PROBLEM TO WORK ON:
In this exercise, set down every entry that follows exactly as it appears.
[MATERIAL FOR THIS EXERCISE — start]
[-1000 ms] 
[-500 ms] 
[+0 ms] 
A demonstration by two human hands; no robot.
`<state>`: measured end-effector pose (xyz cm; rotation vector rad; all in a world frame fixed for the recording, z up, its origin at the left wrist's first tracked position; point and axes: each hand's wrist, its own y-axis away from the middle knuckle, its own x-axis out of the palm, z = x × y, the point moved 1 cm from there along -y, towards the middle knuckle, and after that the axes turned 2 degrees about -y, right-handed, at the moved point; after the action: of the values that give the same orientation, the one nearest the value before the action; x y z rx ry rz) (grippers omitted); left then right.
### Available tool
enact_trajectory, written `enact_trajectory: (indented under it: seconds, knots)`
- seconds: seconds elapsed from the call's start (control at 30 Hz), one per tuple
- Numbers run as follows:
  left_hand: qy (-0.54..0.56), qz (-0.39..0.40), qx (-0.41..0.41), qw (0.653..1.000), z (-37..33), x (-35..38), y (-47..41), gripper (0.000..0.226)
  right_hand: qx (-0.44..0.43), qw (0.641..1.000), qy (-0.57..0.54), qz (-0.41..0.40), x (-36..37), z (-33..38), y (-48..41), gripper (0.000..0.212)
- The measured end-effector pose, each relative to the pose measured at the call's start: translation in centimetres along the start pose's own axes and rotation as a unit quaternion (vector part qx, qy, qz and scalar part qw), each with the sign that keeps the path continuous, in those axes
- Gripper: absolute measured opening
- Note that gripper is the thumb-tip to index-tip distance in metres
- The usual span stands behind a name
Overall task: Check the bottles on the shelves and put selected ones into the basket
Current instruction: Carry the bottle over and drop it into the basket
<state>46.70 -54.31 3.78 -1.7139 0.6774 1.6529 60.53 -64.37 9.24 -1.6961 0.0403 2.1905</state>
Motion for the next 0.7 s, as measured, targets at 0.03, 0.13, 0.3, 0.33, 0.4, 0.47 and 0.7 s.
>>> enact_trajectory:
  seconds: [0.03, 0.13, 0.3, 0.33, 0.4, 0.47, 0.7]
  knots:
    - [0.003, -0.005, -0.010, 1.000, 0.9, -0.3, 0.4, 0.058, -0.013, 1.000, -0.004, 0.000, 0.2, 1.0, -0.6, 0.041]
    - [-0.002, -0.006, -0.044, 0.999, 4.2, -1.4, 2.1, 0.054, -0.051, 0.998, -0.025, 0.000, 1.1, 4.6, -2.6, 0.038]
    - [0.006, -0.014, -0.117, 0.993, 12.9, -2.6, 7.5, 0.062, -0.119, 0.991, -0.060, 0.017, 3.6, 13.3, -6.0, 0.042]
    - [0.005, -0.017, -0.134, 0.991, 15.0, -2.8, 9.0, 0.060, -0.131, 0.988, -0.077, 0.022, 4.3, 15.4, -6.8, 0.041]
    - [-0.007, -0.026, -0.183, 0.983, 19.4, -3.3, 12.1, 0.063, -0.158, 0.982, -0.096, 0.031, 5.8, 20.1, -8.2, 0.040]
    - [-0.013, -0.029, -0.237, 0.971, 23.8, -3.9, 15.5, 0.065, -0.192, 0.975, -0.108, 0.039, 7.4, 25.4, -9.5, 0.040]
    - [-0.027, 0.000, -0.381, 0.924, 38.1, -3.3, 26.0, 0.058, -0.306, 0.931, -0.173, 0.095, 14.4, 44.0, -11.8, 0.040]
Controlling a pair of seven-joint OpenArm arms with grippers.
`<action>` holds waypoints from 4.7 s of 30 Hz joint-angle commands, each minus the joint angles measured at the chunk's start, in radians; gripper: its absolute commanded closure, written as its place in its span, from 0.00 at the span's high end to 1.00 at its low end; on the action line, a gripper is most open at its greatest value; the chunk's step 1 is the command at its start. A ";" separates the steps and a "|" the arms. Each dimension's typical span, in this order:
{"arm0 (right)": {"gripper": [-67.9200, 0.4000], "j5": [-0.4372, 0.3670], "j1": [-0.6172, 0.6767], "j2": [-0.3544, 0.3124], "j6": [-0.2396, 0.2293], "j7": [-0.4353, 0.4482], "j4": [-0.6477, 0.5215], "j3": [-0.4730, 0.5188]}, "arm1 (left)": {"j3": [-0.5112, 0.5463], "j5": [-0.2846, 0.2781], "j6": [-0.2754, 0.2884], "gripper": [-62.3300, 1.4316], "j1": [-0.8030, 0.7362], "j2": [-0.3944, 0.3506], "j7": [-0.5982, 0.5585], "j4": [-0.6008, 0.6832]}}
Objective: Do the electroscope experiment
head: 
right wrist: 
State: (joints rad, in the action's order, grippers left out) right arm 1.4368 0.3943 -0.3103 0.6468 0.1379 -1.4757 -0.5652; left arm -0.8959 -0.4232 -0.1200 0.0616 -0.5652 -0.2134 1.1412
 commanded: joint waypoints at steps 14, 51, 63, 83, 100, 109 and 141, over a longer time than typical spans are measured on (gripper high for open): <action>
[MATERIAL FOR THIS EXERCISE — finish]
SOLUTION BELOW:
[-1000 ms] 
[-500 ms] 
[+0 ms] 
A demonstration by two human hands; no robot.
`<state>`: measured end-effector pose (xyz cm; rotation vector rad; all in a world frame fixed for the recording, z up, its origin at the left wrist's first tracked position; point and axes: each hand's wrist, its own y-axis away from the middle knuckle, its own x-axis out of the palm, z = x × y, the point moved 1 cm from there along -y, towards the middle knuckle, and after that the axes turned 2 degrees about -y, right-handed, at the moved point; after the action: of the values that give the same orientation, the one nearest the value before the action; x y z rx ry rz) (grippers omitted); left then right.
### Available tool
enact_trajectory, written `enact_trajectory: (indented under it: seconds, knots)`
- seconds: seconds elapsed from the call's start (control at 30 Hz), one per tuple
- Numbers run as follows:
  left_hand: qy (-0.54..0.56), qz (-0.39..0.40), qx (-0.41..0.41), qw (0.653..1.000), z (-37..33), x (-35..38), y (-47..41), gripper (0.000..0.226)
  right_hand: qx (-0.44..0.43), qw (0.641..1.000), qy (-0.57..0.54), qz (-0.41..0.40), x (-36..37), z (-33..38), y (-48..41), gripper (0.000..0.212)
- The measured end-effector pose, each relative to the pose measured at the call's start: translation in centimetres along the start pose's own axes and rotation as a unit quaternion (vector part qx, qy, qz and scalar part qw), each with the sign that keeps the path continuous, in those axes
- Gripper: absolute measured opening
- Note that gripper is the thumb-tip to index-tip distance in metres
- The usual span stands behind a name
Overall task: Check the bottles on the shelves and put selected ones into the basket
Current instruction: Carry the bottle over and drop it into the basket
<state>46.70 -54.31 3.78 -1.7139 0.6774 1.6529 60.53 -64.37 9.24 -1.6961 0.0403 2.1905</state>
Motion for the next 0.7 s, as measured, targets at 0.03, 0.13, 0.3, 0.33, 0.4, 0.47 and 0.7 s.
>>> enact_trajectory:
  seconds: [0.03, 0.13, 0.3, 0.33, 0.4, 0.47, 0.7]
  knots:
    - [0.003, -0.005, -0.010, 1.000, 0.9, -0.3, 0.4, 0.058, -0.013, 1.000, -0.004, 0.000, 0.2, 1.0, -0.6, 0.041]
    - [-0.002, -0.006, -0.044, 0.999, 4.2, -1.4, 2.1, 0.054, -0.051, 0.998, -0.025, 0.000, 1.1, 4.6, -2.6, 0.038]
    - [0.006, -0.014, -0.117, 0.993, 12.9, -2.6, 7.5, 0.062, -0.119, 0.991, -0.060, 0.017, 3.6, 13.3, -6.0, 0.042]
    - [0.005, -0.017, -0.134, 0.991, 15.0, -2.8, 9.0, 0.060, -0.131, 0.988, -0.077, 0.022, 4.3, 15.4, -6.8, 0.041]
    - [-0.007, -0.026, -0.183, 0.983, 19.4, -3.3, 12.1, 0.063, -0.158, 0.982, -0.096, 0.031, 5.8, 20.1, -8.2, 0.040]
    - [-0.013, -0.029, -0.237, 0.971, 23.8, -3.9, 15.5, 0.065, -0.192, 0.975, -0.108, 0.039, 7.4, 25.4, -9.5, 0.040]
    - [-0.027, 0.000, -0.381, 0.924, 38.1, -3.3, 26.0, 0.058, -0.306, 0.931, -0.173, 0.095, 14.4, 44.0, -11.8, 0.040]
Controlling a pair of seven-joint OpenArm arms with grippers.
`<action>` holds waypoints from 4.7 s of 30 Hz joint-angle commands, each minus the joint angles measured at the chunk's start, in radians; gripper: its absolute commanded closure, written as its place in its span, from 0.00 at the span's high end to 1.00 at its low end; on the action line, a gripper is most open at its greatest value; the chunk's step 1 is the command at its start. A ";" separates the steps and a "|" the arms. Each dimension's typical span, in this order:
{"arm0 (right)": {"gripper": [-67.9200, 0.4000], "j5": [-0.4372, 0.3670], "j1": [-0.6172, 0.6767], "j2": [-0.3544, 0.3124], "j6": [-0.2396, 0.2293], "j7": [-0.4353, 0.4482], "j4": [-0.6477, 0.5215], "j3": [-0.4730, 0.5188]}, "arm1 (left)": {"j3": [-0.5112, 0.5463], "j5": [-0.2846, 0.2781], "j6": [-0.2754, 0.2884], "gripper": [-62.3300, 1.4316], "j1": [-0.8030, 0.7362], "j2": [-0.3944, 0.3506], "j7": [-0.5982, 0.5585], "j4": [-0.6008, 0.6832]}}
Objective: Do the electroscope experiment
head: 
right wrist: 
State: (joints rad, in the action's order, grippers left out) right arm 1.4368 0.3943 -0.3103 0.6468 0.1379 -1.4757 -0.5652; left arm -0.8959 -0.4232 -0.1200 0.0616 -0.5652 -0.2134 1.1412
 commanded: joint waypoints at steps 14, 51, 63, 83, 100, 109 and 141, over a longer time than typical spans are measured on (gripper high for open): <action>

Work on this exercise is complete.